Fuentes consultadas apuntan que es probable que el Ayuntamiento acometa una reparación urgente con motivo del próximo Baile de Magos, una de las citas que más público congrega. No obstante, desde la ciudadanía se reclama ir más allá de un parche estético o puntual.
Petición ciudadana: inspección completa y vallas de seguridad
Ante la magnitud del riesgo, varios colectivos vecinales y asiduos a los eventos plantean dos medidas inmediatas:
- Realizar una inspección técnica visual en todo el recorrido de la baranda, especialmente en los tramos más próximos al mar, para evaluar el alcance real de la corrosión y determinar si es necesaria una sustitución integral o solo reparaciones localizadas.
- Instalar vallas de plástico (tipo valla de obra o contención) a lo largo de toda la acera que linda con la costa como medida preventiva provisional. Estas vallas podrían colocarse días antes de cada evento y retirarse después, creando un doble perímetro de seguridad que impida que el público se apoye directamente sobre la baranda metálica.

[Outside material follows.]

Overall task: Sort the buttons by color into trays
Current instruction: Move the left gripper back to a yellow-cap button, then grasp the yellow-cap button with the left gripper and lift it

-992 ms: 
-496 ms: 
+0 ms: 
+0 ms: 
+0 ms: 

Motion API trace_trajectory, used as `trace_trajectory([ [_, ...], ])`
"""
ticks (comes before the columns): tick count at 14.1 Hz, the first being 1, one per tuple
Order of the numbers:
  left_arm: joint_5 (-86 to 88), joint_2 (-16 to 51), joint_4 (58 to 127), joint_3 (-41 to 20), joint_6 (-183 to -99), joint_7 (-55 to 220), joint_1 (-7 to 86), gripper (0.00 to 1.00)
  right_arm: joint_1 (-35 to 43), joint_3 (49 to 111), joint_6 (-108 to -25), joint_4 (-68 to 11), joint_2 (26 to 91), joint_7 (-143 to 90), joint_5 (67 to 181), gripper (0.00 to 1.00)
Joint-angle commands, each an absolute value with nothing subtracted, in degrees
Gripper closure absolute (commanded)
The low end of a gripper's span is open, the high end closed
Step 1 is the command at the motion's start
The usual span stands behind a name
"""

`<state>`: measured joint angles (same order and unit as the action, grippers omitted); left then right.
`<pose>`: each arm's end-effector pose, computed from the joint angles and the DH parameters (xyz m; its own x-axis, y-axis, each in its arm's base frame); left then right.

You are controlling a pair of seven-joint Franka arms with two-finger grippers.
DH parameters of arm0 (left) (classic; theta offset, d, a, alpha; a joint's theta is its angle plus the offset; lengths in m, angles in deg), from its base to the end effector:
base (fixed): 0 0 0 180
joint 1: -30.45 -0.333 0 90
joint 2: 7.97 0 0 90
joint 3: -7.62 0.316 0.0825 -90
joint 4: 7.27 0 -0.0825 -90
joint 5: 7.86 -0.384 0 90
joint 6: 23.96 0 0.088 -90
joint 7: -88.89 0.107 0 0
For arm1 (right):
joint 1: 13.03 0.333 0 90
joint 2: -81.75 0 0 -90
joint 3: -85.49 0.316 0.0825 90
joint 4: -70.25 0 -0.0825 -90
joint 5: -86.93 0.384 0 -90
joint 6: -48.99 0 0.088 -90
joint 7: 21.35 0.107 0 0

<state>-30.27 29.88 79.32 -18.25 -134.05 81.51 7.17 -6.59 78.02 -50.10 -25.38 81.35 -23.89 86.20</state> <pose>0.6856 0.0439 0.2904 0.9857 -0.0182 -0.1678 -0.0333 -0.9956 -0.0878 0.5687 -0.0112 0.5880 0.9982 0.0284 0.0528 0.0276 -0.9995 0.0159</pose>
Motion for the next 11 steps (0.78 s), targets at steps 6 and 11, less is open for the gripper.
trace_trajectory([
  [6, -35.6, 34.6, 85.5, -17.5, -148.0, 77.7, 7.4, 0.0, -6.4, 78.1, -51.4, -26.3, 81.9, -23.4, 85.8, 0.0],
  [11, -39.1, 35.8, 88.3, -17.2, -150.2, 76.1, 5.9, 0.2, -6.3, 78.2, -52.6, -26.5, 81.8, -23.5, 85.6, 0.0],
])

“Miles de personas pasan junto a esa baranda cada fin de semana, y cuando hay eventos, la concentración es masiva. Lo más responsable sería no esperar a que ocurra una desgracia. Un simple apoyo podría ser fatal”, señala otro residente habitual del entorno.
Postura municipal
Consultado el Ayuntamiento de Candelaria, fuentes municipales han reconocido que conocen el deterioro de la baranda y que se están estudiando soluciones. No obstante, no han confirmado una fecha concreta para iniciar las reparaciones, aunque se da por hecho que antes de la celebración del próximo Baile de Magos se actuará de alguna manera.
Desde la concejalía de Fiestas se recuerda que durante los eventos se refuerza la vigilancia y se instala vallado perimetral en algunos puntos, pero admiten que la baranda no ha sido objeto de una revisión extraordinaria en los últimos meses.

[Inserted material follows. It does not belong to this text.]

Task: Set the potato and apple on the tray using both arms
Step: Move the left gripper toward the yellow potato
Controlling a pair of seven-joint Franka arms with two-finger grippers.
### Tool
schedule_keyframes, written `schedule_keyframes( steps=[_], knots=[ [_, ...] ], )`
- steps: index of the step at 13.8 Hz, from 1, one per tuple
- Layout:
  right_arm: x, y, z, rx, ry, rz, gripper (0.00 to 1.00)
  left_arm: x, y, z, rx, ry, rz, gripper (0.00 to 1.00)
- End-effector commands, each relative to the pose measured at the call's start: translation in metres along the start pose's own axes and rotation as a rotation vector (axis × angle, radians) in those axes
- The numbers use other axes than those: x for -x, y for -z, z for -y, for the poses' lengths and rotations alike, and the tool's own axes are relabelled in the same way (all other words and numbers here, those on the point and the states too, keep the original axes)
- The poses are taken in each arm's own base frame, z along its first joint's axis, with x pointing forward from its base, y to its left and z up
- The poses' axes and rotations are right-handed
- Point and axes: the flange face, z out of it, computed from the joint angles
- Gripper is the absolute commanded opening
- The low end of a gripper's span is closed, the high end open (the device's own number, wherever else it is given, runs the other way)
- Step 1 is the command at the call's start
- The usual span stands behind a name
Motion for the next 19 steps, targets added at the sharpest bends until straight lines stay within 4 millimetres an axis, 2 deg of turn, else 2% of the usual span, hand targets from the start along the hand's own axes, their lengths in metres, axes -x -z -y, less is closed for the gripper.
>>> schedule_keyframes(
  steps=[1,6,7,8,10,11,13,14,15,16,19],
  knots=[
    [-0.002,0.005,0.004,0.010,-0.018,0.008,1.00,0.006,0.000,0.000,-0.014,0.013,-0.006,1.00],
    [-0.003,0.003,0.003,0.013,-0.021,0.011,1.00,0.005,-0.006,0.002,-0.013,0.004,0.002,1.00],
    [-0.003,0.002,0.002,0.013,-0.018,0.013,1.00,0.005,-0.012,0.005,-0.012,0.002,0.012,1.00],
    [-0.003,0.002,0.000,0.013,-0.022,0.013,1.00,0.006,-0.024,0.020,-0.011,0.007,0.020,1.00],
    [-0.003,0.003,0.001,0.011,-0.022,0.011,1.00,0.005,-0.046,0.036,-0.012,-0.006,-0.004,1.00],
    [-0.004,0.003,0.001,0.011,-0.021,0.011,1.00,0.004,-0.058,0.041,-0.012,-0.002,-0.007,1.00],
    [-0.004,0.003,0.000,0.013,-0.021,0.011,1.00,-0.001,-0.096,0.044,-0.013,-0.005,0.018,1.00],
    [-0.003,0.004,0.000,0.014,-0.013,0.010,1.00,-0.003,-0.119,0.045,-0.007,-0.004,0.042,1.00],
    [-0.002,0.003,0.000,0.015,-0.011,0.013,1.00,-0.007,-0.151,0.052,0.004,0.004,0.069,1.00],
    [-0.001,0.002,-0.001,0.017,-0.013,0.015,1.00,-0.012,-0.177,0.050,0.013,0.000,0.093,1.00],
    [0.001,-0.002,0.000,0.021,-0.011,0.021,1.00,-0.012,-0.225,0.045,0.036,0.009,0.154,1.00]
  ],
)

Una demanda sensata y urgente
La petición de instalar vallas de plástico provisionales no es exagerada, sino una medida de prevención básica en cualquier espacio público con riesgo de caída. Además, permitiría mantener los eventos sin sobresaltos mientras se ejecuta una solución definitiva.
Mientras tanto, la baranda del aparcamiento frente al Ayuntamiento de Candelaria sigue allí, erosionándose día a día, a escasos centímetros de miles de personas que confían en ella sin saber que, quizás, ya no aguantaría un mal apoyo.
No se trata de alarmar, sino de prevenir. Como reza el refrán: más vale prevenir que lamentar.